Re: unexpected chunk number 2 (expected 0) for toast value ... in pg_toast_18536

Karsten Hilbert <Karsten.Hilbert@xxxxxxx> · Fri, 20 Mar 2020 19:46:13 +0100

On Mon, Mar 16, 2020 at 12:38:35PM -0700, Andres Freund wrote:

> > We have ruled out (?) below-PG hardware problems by a
> > successful run of:
> >
> > 	cp -rv —preserve=all /var/lib/postgresql/9.6  /tmp/
>
> FWIW, I don't think that rules out hardware problems at all. In plenty
> cases of corruption you can just end up with corrupted on-disk data
> (swapped blocks, zeroed blocks, randomly different values ...).

... hence the (?) ...

> But obviously it is not at all guaranteed that is the case.

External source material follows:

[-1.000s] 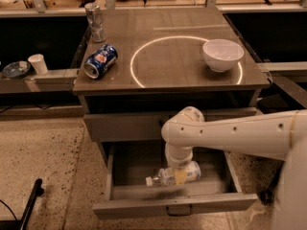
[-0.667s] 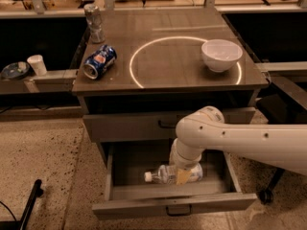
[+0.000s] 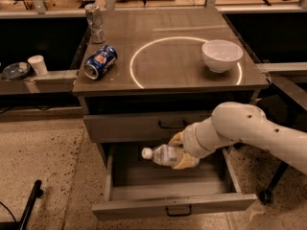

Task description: Pick blue plastic bottle from middle drawer and place on counter

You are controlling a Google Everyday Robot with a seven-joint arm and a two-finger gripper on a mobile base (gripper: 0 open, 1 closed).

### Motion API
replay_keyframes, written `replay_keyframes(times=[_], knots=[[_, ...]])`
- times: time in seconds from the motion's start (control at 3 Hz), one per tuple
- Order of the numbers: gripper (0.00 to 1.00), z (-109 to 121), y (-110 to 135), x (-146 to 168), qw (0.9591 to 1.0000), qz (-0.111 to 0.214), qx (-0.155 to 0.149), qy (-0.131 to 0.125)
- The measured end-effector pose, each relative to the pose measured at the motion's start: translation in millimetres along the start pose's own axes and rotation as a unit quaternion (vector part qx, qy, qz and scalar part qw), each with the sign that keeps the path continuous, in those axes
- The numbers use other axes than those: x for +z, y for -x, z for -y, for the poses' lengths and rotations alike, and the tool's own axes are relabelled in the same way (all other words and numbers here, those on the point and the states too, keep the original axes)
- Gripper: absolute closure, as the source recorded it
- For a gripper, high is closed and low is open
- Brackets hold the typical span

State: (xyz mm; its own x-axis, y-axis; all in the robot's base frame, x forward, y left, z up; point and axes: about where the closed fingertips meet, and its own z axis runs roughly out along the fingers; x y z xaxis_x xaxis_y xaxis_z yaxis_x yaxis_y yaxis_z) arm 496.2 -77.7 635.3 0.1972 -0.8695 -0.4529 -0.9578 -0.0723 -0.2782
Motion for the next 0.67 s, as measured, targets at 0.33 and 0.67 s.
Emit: replay_keyframes(times=[0.33, 0.67], knots=[[1.0, 41.3, 23.2, -27.3, 0.9925, 0.116, 0.0, -0.04], [1.0, 86.0, 46.2, -65.9, 0.9788, 0.191, -0.029, -0.068]])
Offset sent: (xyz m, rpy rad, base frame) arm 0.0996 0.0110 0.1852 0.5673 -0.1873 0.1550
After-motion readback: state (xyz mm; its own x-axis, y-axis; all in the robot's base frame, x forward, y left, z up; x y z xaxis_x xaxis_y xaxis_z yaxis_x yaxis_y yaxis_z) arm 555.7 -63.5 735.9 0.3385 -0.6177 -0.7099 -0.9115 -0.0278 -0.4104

Could you
> describe the "history" of the database? Replication set up, failovers,
> etc?

No replication, no failovers.

There may have been hard shutdowns as in power failure but
there's no history of that to relate.

> A plpgsql function that returns the rows one-by-one and catches the
> exception is probably your best bet.

We have done that (in Python) for good measure during
recovery procedures.

> It could roughly look something like:
>
> CREATE OR REPLACE FUNCTION salvage(p_tblname regclass)
> RETURNS SETOF text
> LANGUAGE plpgsql AS
> $$
> DECLARE
>     v_row record;
> BEGIN
>     FOR v_row IN EXECUTE 'SELECT * FROM '||p_tblname::text LOOP
>        BEGIN
>            -- this forces detoasting
>            RETURN NEXT v_row::text;
>        EXCEPTION WHEN internal_error OR data_corrupted OR index_corrupted THEN
>            -- add pkey or something else
>            RAISE NOTICE 'failed to return data';
>        END;
>     END LOOP;
> END
> $$
>
> should work. You can call it like
> SELECT (salvaged_rec.rec).* FROM (SELECT salvaged_text::salvage_me FROM salvage('salvage_me') AS salvaged_text) AS salvaged_rec(rec)

Thanks for taking the time. Would something like this be a
useful addition to the adminpack extension ?

Best,
Karsten
--
GPG  40BE 5B0E C98E 1713 AFA6  5BC0 3BEA AC80 7D4F C89B